## EXERCISE REQUIREMENTS
Transcribe exactly everything in the data below from the line containing "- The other" down to the line containing "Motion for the", both lines included and nothing further.

## AVAILABLE DATA
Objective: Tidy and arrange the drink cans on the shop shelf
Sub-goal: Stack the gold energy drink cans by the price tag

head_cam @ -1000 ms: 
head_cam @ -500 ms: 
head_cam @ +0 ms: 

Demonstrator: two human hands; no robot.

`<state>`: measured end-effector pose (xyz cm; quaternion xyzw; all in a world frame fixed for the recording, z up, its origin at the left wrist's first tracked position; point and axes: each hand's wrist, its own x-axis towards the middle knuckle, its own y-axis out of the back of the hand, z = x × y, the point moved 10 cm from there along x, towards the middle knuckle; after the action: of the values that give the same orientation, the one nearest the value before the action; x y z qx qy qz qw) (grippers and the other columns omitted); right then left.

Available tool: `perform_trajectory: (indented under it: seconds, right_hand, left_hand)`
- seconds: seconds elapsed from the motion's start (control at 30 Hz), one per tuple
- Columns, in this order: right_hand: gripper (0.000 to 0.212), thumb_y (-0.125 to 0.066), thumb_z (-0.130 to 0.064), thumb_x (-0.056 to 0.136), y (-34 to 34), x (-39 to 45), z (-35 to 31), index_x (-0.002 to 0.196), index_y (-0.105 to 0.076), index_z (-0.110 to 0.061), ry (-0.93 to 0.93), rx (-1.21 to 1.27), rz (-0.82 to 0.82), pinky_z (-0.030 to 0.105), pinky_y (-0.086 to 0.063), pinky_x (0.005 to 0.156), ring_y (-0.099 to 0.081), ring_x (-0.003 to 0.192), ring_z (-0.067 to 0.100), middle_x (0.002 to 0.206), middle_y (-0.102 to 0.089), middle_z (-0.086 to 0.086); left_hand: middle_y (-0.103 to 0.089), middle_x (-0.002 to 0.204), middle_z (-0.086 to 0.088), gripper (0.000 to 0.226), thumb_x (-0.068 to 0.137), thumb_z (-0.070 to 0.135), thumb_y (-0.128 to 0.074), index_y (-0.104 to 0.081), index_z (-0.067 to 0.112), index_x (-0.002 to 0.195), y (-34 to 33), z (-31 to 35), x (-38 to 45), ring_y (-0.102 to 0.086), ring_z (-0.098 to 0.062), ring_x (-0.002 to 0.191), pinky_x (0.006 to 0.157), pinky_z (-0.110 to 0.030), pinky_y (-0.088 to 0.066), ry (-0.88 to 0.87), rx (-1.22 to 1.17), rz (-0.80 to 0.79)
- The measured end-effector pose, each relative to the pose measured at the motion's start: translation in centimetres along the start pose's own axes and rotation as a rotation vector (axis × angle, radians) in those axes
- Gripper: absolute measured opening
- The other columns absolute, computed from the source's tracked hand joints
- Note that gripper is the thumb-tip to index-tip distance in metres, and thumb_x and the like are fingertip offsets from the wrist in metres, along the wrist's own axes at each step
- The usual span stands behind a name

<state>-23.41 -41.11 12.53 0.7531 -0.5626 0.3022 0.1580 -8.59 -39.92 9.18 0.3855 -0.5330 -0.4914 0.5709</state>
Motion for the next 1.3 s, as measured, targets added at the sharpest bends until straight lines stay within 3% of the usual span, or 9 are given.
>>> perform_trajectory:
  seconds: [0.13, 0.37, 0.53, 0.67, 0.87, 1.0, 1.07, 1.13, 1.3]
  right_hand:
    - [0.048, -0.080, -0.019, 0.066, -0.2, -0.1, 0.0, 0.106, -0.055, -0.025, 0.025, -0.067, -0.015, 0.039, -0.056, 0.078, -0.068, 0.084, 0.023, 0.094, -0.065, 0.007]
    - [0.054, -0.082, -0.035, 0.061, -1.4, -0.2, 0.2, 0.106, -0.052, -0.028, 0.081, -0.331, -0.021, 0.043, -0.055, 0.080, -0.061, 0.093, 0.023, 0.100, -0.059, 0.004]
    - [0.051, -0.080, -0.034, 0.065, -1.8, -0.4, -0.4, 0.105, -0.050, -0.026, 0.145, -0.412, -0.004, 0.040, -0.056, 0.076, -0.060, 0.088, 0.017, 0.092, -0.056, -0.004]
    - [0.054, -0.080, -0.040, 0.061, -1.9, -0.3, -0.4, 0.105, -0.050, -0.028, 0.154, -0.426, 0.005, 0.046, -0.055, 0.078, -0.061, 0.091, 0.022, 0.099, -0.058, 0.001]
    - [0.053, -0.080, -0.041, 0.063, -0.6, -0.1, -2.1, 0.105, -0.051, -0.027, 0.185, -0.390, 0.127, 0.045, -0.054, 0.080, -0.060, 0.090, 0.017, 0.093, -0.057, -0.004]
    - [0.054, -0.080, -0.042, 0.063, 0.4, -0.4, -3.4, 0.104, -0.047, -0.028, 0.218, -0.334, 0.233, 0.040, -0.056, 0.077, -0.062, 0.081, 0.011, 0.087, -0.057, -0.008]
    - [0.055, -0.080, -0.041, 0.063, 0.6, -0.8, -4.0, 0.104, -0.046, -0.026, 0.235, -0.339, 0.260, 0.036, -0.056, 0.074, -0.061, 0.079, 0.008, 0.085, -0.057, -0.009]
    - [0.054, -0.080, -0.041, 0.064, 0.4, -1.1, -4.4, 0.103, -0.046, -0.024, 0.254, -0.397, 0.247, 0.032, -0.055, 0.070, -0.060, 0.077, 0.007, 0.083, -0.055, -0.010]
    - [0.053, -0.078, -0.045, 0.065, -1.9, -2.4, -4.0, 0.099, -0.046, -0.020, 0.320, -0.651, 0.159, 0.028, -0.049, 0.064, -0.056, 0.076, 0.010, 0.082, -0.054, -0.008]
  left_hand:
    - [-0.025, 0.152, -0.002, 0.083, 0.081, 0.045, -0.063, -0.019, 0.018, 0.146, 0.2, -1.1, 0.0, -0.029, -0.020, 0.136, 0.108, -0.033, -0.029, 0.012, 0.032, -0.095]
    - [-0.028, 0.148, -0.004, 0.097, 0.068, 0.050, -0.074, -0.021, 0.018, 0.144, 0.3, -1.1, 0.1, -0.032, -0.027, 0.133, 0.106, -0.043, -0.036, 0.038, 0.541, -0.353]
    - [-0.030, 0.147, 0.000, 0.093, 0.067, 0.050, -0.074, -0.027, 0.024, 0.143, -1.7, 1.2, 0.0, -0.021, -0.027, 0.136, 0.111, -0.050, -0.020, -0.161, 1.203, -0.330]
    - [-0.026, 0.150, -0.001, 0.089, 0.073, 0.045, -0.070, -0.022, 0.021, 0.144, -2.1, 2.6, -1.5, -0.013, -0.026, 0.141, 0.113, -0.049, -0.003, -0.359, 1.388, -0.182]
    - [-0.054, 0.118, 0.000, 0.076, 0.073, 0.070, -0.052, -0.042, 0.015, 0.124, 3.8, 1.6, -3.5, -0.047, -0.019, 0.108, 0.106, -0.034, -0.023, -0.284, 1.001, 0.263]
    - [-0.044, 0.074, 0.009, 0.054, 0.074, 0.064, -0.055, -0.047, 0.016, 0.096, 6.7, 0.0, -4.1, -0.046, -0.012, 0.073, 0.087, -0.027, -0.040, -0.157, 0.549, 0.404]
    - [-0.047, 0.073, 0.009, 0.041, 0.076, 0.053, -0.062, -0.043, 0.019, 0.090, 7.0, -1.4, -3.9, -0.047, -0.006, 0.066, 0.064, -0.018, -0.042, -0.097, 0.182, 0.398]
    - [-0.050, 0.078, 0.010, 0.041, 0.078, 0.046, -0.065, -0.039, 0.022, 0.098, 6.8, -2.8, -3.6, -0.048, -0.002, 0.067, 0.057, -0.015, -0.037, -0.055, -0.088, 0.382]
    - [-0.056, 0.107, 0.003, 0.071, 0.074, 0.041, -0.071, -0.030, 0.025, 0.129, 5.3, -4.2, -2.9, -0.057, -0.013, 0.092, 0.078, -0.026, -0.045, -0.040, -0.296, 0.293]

## RESPONSE TO THIS TASK
- The other columns absolute, computed from the source's tracked hand joints
- Note that gripper is the thumb-tip to index-tip distance in metres, and thumb_x and the like are fingertip offsets from the wrist in metres, along the wrist's own axes at each step
- The usual span stands behind a name

<state>-23.41 -41.11 12.53 0.7531 -0.5626 0.3022 0.1580 -8.59 -39.92 9.18 0.3855 -0.5330 -0.4914 0.5709</state>
Motion for the next 1.3 s, as measured, targets added at the sharpest bends until straight lines stay within 3% of the usual span, or 9 are given.

The exercise has been answered in full.